TASK: State how many lines in the records below include the word "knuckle". Give nothing but that number.

DATA PROVIDED:
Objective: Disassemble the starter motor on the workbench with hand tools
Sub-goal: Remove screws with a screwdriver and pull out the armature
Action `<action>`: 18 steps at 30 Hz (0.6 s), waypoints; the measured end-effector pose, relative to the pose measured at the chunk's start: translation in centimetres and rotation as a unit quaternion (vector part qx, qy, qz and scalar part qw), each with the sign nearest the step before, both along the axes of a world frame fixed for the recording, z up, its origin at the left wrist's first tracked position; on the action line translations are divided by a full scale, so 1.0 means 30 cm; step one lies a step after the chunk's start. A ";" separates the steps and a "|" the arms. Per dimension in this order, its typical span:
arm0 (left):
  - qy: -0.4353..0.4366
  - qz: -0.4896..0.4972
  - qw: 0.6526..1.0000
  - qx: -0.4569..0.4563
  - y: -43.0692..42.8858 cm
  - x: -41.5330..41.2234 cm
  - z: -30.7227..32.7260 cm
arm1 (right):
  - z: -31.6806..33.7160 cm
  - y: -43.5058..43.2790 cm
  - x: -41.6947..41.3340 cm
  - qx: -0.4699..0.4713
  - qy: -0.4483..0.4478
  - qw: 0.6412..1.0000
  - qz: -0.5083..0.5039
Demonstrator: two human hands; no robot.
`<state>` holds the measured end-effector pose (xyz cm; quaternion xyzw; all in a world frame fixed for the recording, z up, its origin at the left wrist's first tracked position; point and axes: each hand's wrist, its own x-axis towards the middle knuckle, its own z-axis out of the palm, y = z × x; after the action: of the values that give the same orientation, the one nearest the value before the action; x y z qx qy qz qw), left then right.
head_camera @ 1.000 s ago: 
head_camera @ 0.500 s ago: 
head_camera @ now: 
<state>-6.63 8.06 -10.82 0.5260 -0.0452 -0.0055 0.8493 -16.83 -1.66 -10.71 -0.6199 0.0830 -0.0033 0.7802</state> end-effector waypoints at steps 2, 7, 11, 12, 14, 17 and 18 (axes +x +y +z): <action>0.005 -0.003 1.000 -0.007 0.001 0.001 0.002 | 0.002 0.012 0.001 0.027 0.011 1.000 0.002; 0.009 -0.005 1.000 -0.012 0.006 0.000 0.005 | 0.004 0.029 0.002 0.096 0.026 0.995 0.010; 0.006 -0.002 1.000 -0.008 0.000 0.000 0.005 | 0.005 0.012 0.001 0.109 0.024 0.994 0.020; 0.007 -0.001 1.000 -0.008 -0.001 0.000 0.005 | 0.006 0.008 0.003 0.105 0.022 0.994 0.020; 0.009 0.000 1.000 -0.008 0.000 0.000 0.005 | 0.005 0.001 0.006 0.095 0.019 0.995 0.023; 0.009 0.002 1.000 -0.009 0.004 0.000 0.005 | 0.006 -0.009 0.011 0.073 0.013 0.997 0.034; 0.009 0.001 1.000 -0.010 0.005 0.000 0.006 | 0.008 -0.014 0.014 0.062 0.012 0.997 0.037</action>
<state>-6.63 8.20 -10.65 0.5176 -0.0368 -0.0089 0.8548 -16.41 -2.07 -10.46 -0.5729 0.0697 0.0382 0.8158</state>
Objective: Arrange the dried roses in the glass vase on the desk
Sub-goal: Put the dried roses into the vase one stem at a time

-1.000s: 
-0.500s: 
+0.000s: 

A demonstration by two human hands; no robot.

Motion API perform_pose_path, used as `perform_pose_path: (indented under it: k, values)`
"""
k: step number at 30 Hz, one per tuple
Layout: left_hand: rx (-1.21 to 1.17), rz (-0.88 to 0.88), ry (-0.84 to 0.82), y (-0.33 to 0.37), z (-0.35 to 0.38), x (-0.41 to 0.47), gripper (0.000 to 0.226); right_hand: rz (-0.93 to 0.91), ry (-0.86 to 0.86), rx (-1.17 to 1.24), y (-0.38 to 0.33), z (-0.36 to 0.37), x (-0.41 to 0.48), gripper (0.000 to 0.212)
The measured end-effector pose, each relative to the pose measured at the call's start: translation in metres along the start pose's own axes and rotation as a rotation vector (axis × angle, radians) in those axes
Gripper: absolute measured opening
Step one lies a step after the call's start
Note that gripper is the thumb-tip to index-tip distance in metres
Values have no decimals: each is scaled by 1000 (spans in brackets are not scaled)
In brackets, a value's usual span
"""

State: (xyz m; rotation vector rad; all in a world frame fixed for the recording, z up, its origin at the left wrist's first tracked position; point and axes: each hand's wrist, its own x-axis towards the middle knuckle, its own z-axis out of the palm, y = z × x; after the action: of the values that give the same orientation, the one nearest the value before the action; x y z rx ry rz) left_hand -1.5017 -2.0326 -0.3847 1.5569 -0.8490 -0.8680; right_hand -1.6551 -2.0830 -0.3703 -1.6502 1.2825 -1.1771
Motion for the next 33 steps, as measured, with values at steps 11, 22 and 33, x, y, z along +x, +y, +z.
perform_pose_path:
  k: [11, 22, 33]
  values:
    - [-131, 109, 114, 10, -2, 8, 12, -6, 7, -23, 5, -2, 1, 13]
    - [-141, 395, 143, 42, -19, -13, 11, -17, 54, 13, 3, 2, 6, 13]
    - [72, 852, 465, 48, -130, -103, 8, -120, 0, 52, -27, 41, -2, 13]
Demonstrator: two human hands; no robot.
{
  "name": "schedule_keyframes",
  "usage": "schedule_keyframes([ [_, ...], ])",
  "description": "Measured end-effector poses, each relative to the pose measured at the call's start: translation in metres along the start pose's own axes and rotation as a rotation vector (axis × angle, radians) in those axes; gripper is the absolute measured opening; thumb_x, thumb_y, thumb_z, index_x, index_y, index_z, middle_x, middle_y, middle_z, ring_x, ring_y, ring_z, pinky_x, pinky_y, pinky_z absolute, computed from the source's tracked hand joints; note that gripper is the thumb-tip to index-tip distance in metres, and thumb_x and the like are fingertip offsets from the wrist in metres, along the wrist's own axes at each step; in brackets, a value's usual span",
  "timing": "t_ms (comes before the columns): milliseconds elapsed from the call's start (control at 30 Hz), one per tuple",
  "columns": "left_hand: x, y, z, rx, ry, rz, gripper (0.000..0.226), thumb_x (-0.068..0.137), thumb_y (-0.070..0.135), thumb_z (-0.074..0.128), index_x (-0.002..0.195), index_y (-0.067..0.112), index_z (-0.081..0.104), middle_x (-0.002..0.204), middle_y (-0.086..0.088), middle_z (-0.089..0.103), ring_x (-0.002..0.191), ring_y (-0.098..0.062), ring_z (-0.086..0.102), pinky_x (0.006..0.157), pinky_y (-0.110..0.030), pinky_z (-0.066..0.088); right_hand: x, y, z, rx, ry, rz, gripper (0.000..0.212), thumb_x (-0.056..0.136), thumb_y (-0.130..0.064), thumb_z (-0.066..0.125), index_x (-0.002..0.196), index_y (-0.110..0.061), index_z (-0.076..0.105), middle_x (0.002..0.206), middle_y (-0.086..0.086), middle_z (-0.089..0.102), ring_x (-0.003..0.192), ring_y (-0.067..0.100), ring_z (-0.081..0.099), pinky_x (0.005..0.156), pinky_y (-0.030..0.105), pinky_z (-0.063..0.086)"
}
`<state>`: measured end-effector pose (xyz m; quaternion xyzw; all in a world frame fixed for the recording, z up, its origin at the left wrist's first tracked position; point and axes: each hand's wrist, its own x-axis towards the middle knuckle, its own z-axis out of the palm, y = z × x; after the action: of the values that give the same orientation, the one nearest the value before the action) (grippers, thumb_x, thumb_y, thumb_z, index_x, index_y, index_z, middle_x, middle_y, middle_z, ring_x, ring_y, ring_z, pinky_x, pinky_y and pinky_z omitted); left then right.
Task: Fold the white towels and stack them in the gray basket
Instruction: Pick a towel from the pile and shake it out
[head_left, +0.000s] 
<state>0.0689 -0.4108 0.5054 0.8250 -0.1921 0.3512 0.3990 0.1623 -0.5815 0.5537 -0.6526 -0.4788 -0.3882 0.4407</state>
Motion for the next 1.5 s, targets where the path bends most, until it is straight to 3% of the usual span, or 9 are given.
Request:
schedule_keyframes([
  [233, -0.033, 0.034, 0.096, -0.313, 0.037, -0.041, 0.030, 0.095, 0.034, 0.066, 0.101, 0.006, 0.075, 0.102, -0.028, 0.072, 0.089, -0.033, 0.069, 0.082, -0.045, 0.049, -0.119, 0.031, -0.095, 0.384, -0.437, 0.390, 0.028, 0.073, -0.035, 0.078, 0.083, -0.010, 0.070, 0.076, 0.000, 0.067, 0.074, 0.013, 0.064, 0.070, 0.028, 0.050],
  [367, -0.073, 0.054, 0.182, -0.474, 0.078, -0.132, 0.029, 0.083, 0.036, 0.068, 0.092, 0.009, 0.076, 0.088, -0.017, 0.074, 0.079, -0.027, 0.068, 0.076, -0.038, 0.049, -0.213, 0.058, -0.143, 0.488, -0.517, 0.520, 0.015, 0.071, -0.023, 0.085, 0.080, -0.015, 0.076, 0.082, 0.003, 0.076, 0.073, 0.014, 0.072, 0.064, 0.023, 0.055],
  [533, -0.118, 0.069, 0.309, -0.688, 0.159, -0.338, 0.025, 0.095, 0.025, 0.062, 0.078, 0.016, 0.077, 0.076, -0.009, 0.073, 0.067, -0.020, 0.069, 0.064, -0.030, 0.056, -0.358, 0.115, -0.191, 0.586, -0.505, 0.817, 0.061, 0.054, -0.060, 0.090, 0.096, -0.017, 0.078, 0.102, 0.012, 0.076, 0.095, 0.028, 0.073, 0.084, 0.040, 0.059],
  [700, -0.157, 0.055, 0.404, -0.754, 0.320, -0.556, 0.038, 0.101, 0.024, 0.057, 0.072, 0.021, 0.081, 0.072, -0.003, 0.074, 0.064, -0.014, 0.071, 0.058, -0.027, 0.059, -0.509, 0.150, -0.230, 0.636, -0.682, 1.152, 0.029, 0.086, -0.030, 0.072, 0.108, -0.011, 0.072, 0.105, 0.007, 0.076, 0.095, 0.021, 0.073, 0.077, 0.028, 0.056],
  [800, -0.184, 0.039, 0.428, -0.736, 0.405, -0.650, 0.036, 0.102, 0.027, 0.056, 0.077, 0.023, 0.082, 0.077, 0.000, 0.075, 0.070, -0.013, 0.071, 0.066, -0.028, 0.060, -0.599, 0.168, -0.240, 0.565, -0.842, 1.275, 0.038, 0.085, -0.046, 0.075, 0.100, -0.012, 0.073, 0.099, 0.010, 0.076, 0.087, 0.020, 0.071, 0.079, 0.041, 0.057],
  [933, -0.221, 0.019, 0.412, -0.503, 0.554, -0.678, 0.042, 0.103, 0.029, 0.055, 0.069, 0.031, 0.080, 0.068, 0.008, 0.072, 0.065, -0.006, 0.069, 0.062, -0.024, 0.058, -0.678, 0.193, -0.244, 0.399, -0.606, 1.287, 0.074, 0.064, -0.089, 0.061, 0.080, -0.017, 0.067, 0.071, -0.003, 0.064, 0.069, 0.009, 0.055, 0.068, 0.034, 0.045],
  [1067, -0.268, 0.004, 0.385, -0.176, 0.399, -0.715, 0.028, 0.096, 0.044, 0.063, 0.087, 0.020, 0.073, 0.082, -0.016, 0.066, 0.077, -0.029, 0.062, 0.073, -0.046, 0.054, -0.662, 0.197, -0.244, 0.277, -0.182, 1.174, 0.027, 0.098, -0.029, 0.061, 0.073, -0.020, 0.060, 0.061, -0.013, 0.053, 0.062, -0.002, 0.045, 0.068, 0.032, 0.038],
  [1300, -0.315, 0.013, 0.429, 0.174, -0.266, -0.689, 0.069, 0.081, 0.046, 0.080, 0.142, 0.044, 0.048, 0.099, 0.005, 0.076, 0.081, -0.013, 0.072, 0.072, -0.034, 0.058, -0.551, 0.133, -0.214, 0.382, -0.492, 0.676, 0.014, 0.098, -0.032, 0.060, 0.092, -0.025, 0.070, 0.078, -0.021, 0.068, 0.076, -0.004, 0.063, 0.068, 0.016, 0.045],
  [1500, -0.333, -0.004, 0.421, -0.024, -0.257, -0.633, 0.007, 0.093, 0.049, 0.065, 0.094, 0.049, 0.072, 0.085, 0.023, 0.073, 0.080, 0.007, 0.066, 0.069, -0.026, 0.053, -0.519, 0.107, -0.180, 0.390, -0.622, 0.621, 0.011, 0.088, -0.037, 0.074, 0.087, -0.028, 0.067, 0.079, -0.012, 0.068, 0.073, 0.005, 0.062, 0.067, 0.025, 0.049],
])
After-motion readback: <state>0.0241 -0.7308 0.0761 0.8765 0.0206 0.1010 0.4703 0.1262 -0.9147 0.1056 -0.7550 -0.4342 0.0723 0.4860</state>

ANSWER AREA: 3